| To: | "'yyyyyyyyyyyyyyy@xxxxxx'" <yyyyyyyyyyyyyyy@xxxxxx> |
|---|---|
| Subject: | RE: set -e and SIGCHLD |
| From: | Bruce Korb <yyyyy@xxxxxxxxxxxxxxxxxxx> |
| Date: | Tue, 13 Mar 2001 16:28:48 -0800 |
| Cc: | yyyyyyyyyyyyyy@xxxxxxxxxxxxx |
> No. But if you are the programmer who sets the action for
> SIGCHLD to SIG_IGN, disregarding the POSIX warnings, then
> you are responsible for what the program does. One way of
> making everybody happy would be to set the action for
> SIGCHLD back to SIG_DFL after the fork but before the exec
> of any child.
You cannot do that, except perhaps with a wrapper around
the exec call.
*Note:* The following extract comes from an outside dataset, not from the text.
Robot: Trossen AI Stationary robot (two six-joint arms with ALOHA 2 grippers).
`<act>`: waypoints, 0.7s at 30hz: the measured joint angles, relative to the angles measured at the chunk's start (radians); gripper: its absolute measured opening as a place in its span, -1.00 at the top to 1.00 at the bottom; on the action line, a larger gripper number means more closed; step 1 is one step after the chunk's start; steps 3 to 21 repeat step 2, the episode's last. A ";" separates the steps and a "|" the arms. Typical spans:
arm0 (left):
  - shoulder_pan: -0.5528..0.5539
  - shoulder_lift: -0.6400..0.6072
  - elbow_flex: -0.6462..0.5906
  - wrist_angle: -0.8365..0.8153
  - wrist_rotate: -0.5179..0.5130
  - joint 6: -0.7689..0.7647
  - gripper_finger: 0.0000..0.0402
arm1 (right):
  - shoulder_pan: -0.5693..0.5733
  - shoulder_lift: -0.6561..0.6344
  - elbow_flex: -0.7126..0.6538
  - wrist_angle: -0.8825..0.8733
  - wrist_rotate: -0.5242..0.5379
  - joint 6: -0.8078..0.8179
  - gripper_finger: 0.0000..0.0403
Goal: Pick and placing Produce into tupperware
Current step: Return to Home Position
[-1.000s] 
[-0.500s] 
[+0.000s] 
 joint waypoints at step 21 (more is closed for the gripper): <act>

Re: "disregarding the POSIX warnings":
1. They are amazingly obscure and many (most?) people
even on this list did not fully understand consequences
2. There is _no_ conceivable use for passing SIG_IGN through
to child processes. The _only_ argument put forth for
it was "it is the standard". If something is not used,
has no purpose, causes problems and is misunderstood by
POSIX standards folks themselves, then why would anyone
possibly want to keep it as standard? Changing it can
hurt nobody and only help those who read man pages
instead of POSIX tomes. Change it, please.